Singing Is Full Body Playing

woman-dancing_0.jpgYesterday I facilitated a singing circle in Santa Cruz, California. I was touched by the level of participation by the women in this circle. When I say participation, I am talking not just about the listening, singing, harmonizing etc., but also the depth of emotional presence that each woman showed up with. For a few hours we sang, improvised, listened, shared, and forgot to worry. It was as if we fell through the floorboards of our minds and into a territory beyond words. We let go of caring what we sounded like. There was no goal but to sing and be together.

I was reminded once again of the power of singing in a safe circle. Here, the inner child can emerge from hiding and the wise guru can take center stage. Singing is full body playing. The inner critic is pushed to the sidelines for the sake of something larger, grander, and more alive. Read on...

This is why singing can be so healing, so empowering, and so freeing. Most children don’t plan out a play schedule, they just follow where their own energy takes them. They are true improvisers, because they have not learned to hide or protect their voice, their self. In Playing and Reality, D. W. Winnicott (1991), an object relations theorist, emphasized the importance of play and the creative process in the uncovering of one’s true self. Winnicott wrote, “It is in playing and only in playing that the individual child or adult is able to be creative and to use the whole personality, and it is only in being creative that the individual discovers the self” (p. 54). 

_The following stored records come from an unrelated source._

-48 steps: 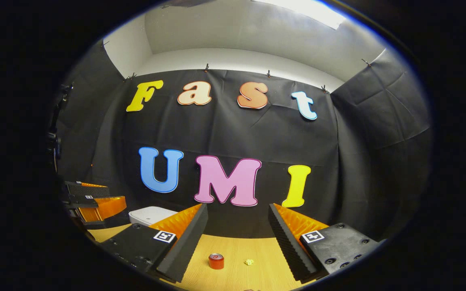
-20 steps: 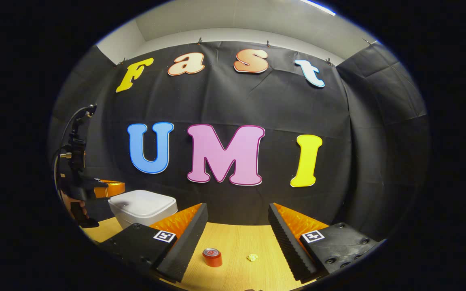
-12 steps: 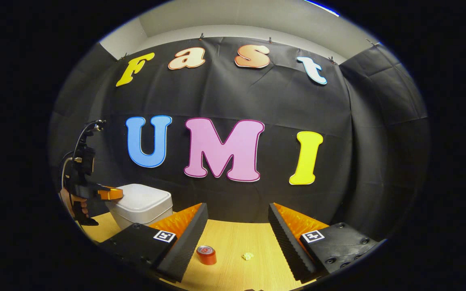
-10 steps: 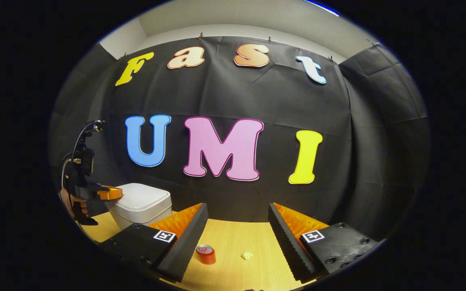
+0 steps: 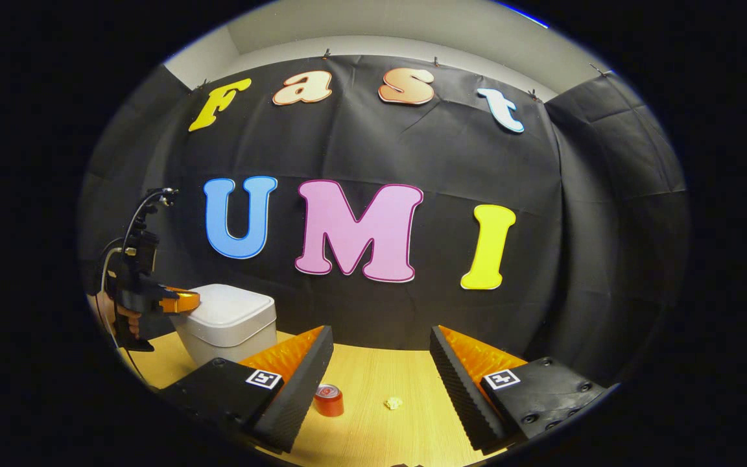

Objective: Press the lid of the desktop garbage bin to open it, pick up the crumpled paper on the desktop and throw it into the bin, then pick up the pop can on the desktop and drop it into the bin, and finally close the garbage bin lid.

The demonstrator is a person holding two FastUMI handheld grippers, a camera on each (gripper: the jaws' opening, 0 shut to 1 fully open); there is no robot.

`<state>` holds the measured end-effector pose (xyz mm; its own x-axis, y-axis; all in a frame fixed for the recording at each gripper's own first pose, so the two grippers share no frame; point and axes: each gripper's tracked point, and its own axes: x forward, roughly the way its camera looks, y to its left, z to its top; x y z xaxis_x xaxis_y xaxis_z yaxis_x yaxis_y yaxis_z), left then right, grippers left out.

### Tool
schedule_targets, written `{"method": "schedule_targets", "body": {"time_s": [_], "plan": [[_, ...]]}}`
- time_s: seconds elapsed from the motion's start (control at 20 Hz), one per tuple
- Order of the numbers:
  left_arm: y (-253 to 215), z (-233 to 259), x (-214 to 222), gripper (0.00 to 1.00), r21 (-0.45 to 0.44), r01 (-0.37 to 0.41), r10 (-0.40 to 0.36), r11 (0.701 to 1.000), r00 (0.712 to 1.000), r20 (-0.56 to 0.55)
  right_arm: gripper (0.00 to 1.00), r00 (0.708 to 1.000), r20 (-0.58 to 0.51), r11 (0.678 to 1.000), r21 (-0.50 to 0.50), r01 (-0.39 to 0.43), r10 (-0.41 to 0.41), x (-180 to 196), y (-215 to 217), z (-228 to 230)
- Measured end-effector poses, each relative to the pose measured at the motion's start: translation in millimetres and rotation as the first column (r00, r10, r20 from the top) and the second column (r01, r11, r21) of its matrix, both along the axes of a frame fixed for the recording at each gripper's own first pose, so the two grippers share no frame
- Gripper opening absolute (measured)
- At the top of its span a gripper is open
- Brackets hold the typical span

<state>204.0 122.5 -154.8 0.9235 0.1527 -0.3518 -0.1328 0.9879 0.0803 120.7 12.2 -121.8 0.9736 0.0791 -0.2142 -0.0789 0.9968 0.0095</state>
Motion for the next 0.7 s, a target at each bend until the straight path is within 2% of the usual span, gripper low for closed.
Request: {"method": "schedule_targets", "body": {"time_s": [0.15, 0.25, 0.45, 0.7], "plan": [[-11.6, 27.6, -8.8, 0.06, -0.016, -0.017, 0.018, 1.000, 0.996, 0.083, 0.96, 1.000, 0.018, 1.000, -0.011, 0.011, -0.011, -7.3, -5.1, 11.8], [-25.3, 58.7, -14.6, 0.06, -0.053, -0.007, 0.016, 0.999, 0.986, 0.166, 0.97, 0.999, 0.025, 1.000, -0.018, 0.021, -0.020, -12.0, -9.8, 16.2], [-39.2, 103.0, -40.6, 0.06, -0.111, -0.005, 0.033, 0.994, 0.967, 0.254, 0.97, 0.999, 0.028, 0.999, -0.029, 0.033, -0.032, -27.0, -11.4, 22.7], [-55.7, 121.0, -84.2, 0.07, -0.106, -0.005, 0.035, 0.994, 0.958, 0.285, 0.96, 0.998, 0.038, 0.997, -0.059, 0.050, -0.048, -38.3, -23.0, 30.6]]}}
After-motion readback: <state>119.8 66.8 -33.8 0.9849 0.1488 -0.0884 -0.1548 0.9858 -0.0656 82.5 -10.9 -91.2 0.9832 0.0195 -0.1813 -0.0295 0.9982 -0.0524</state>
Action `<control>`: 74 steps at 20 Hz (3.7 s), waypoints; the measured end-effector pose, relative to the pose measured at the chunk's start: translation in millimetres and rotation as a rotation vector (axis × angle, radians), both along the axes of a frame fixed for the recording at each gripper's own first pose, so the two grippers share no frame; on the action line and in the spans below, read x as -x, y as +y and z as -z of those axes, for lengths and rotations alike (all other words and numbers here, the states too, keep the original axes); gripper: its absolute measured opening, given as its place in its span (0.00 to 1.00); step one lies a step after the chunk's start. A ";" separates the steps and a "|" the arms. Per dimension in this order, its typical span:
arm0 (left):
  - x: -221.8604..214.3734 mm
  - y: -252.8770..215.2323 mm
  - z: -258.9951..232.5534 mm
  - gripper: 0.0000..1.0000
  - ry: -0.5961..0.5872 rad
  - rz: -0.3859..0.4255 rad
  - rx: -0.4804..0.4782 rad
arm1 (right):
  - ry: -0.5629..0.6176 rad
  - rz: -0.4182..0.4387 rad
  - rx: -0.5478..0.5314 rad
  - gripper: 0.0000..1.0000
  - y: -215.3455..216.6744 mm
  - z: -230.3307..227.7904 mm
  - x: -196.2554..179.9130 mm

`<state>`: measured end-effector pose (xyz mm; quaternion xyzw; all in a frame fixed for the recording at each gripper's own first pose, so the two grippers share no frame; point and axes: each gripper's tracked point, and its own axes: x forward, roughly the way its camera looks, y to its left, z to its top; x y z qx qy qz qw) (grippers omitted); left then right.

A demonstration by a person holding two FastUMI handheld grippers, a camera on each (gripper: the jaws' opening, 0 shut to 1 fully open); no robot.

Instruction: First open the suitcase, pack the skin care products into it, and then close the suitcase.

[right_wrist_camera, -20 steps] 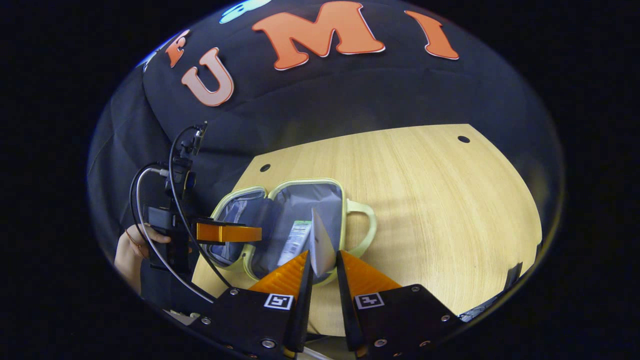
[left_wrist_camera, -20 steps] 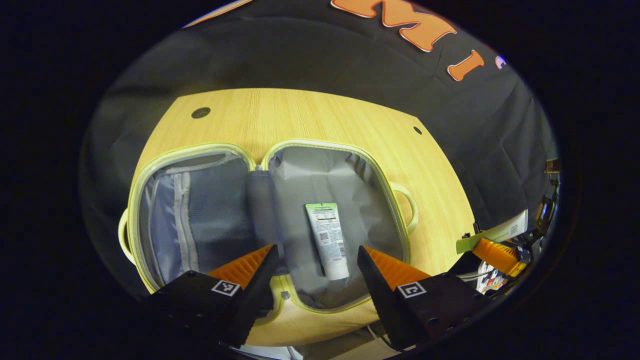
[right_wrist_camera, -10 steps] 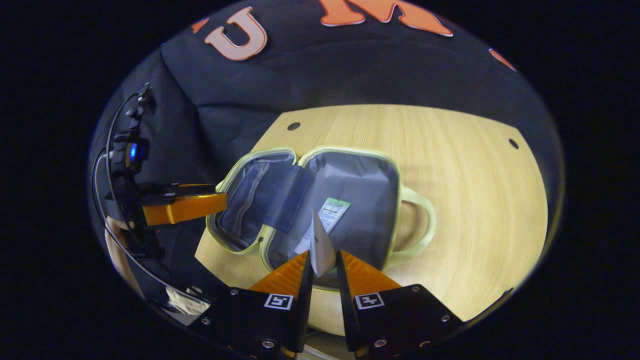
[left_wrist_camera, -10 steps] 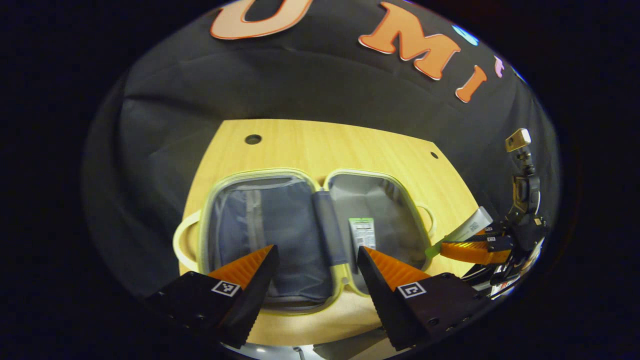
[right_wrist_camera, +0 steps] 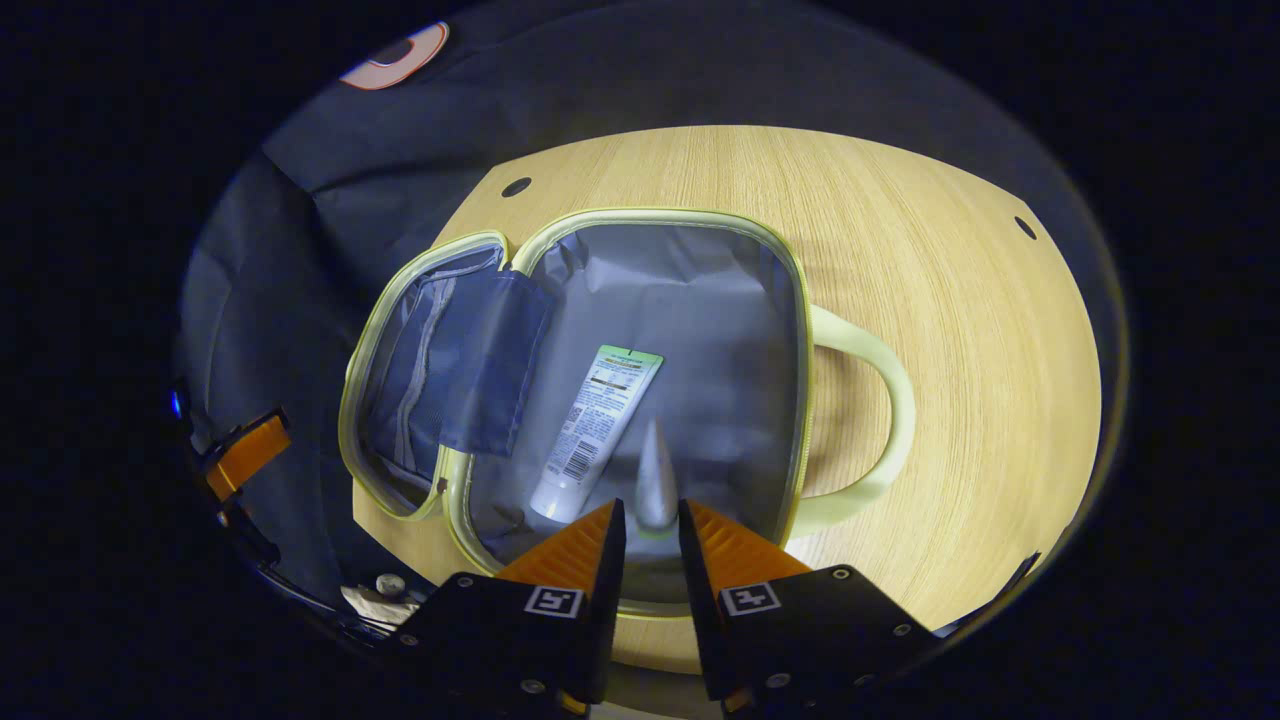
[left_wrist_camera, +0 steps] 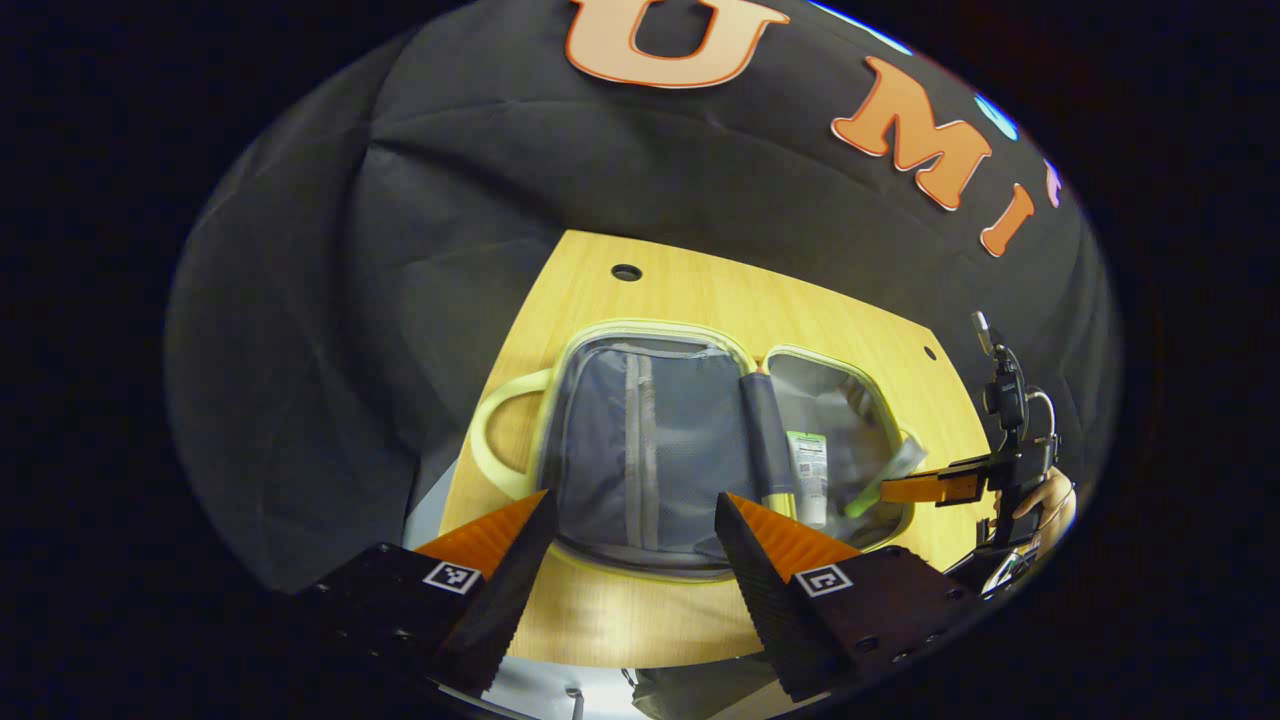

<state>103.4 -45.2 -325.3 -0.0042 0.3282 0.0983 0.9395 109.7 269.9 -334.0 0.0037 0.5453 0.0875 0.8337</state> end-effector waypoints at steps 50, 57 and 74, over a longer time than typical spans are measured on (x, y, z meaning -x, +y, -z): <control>-87.8 70.2 -64.7 0.13 -0.155 -0.141 0.383 | -0.353 0.108 -0.234 0.96 -19.4 -150.5 -35.2; -89.8 -59.0 -137.6 0.12 -0.200 -0.039 0.177 | -0.494 0.018 -0.195 0.96 -77.6 -191.6 -47.7; -172.9 -380.1 -9.2 0.16 0.012 0.272 0.213 | -0.674 0.070 -0.014 0.96 -292.7 -246.7 -42.1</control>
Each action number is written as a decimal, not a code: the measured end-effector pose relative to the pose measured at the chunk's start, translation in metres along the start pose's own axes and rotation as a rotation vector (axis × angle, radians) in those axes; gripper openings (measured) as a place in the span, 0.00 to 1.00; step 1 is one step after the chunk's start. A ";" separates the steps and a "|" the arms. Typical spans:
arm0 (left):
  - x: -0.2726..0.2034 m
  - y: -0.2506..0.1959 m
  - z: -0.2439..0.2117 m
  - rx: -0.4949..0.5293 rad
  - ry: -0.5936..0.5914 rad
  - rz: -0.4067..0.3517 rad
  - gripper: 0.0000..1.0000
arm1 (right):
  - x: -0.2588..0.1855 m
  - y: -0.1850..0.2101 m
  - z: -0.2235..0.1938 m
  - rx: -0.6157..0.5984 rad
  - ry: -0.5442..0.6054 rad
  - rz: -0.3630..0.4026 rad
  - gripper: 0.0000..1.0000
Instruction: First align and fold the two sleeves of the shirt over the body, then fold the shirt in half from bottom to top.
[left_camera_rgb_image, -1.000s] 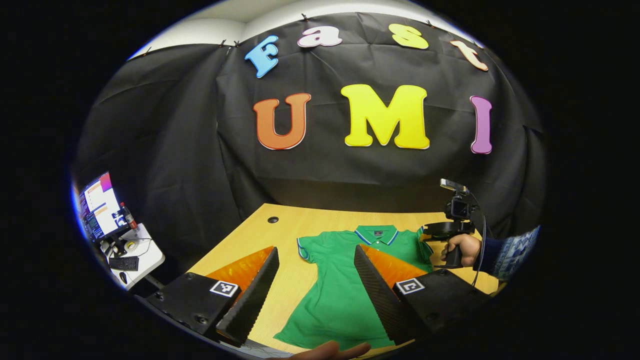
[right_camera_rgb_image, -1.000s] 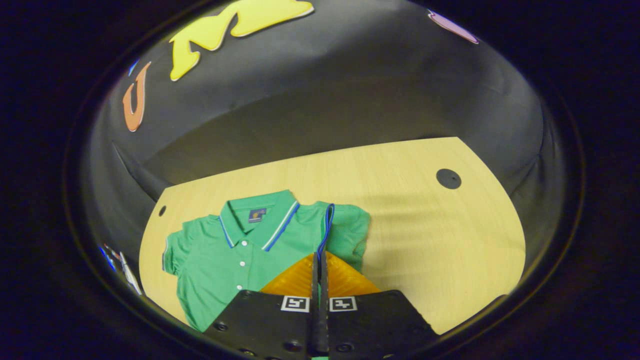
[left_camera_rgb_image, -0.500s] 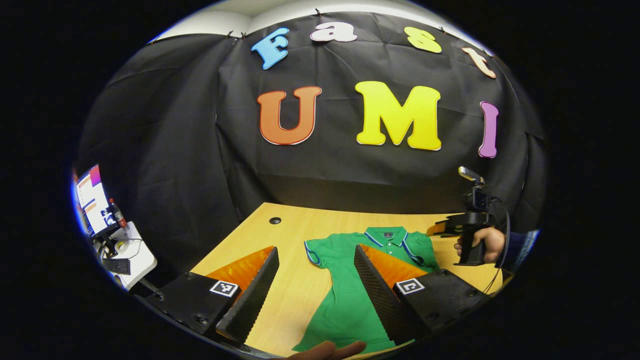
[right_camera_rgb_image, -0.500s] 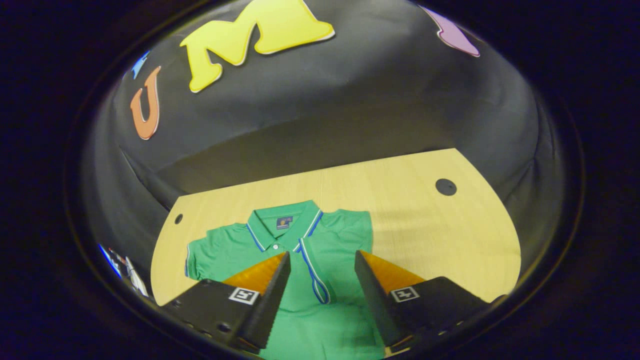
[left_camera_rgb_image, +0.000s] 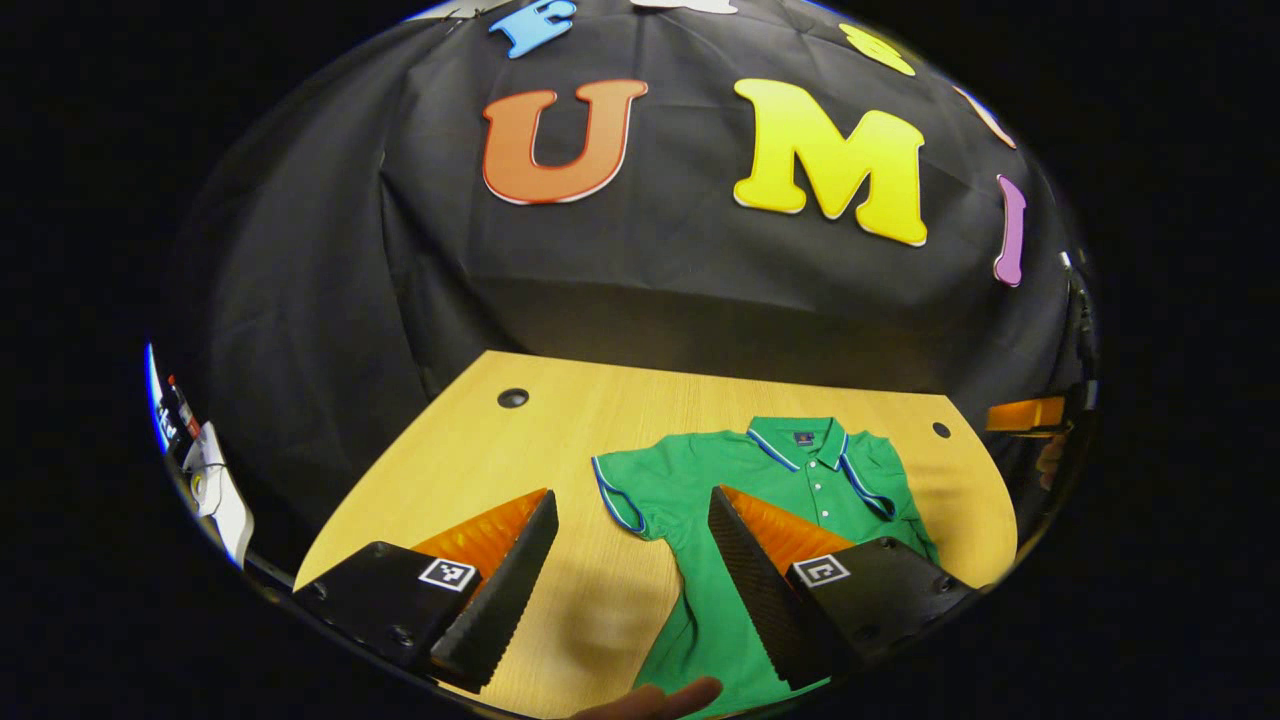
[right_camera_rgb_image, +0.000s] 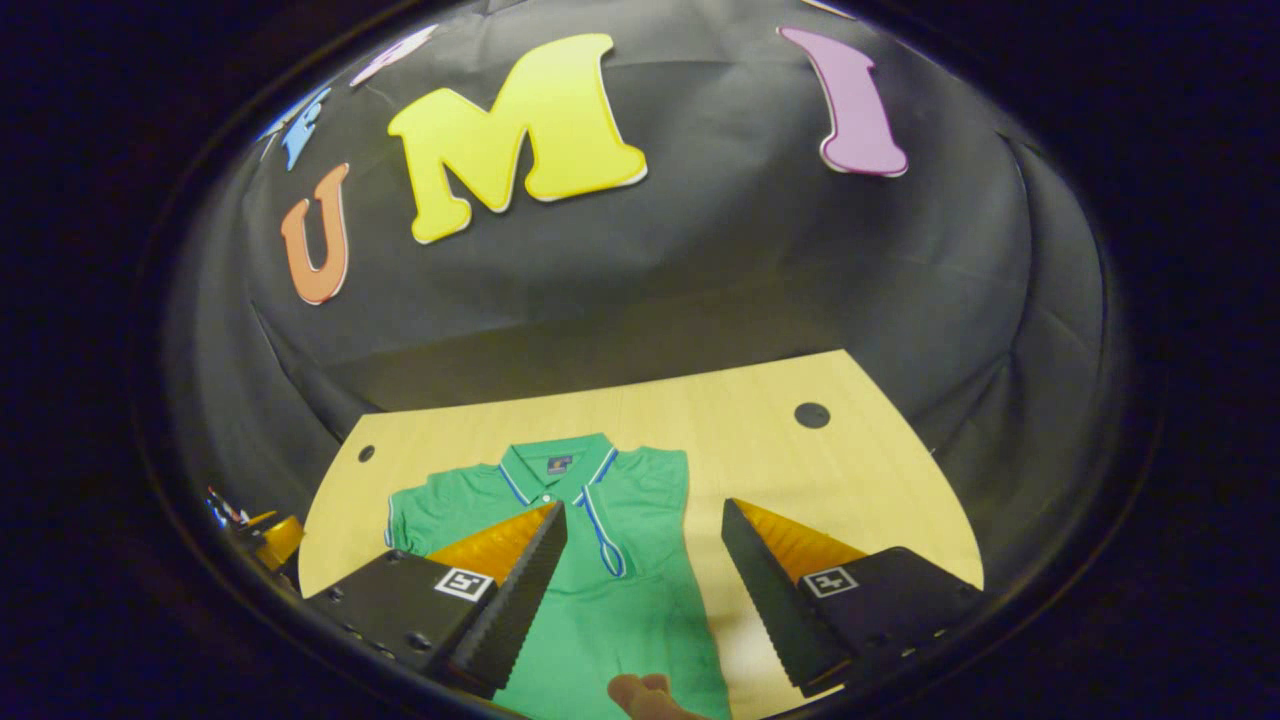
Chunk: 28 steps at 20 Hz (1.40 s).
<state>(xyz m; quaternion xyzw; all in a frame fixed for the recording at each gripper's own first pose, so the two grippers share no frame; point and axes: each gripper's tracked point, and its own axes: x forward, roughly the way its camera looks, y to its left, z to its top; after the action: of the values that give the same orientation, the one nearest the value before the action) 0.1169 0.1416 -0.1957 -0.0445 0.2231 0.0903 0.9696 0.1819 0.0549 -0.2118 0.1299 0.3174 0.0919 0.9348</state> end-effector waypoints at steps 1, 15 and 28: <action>0.019 0.002 -0.005 -0.003 0.025 0.001 0.99 | -0.013 -0.001 0.009 -0.007 -0.040 -0.007 0.96; 0.163 0.015 -0.067 -0.193 0.392 0.071 0.92 | -0.264 0.028 0.121 -0.115 -0.542 -0.108 1.00; 0.172 0.025 -0.076 -0.211 0.436 0.104 0.27 | -0.272 0.018 0.119 -0.170 -0.515 -0.112 0.96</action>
<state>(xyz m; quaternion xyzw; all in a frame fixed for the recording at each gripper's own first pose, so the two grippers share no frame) 0.2321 0.1837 -0.3411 -0.1521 0.4184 0.1513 0.8826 0.0413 -0.0192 0.0391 0.0524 0.0671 0.0303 0.9959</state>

Chloe Goodchild (2006), a voice teacher from the UK who calls her work The Naked Voice on an audio CD, spoke about the fear that most people feel around exploring their voice. She said, “Maybe so many people are terrified of singing because of the sheer disarming aliveness that it can generate” (track 4). The women and I talked about how enlivening singing can be. One woman said, “This is what it’s all about, feeling awake and alive like this!”

When I think of the word awaken, I do think about the experience of feeling more alive. Isn’t that what awakening is all about? I find it astonishing how easy it is to go through an entire day with our mind chatter taking up all the space. When our thoughts dominate, we often miss the music, and certainly the stillness beneath it. Singing and making sound can give us a break from the activity and thoughts in the mind and assist us in dropping into our bodies. It's a good thing that singing and thinking at the same time is like rubbing your belly and patting your head.

Naturalist Terry Tempest Williams said, “If we stop the world from penetrating us, what does that mean? The body allows us to be human. It is through the body we feel the world, both its pain and its beauty.” I was reminded of the gift of group singing the other day in this circle. Through this full body playing, the mindless chatter of my mind, the petty thoughts and fears, the subtle anxieties moved to the background, leaving me more fully alive and aware of the deeper stillness humming within me.

References

Goodchild, C. (Speaker). (2006). Your naked voice [CD]. Boulder, CO: Sounds True.

Jensen, D. (2004). Conversation with T. T. Williams. In Listening to the land: Conversations about nature, culture and eros (pp. 310-327). White River Junction, VT: Chelsea Green.

Winnicott, D. W. (1991). Playing and reality. London: Routledge.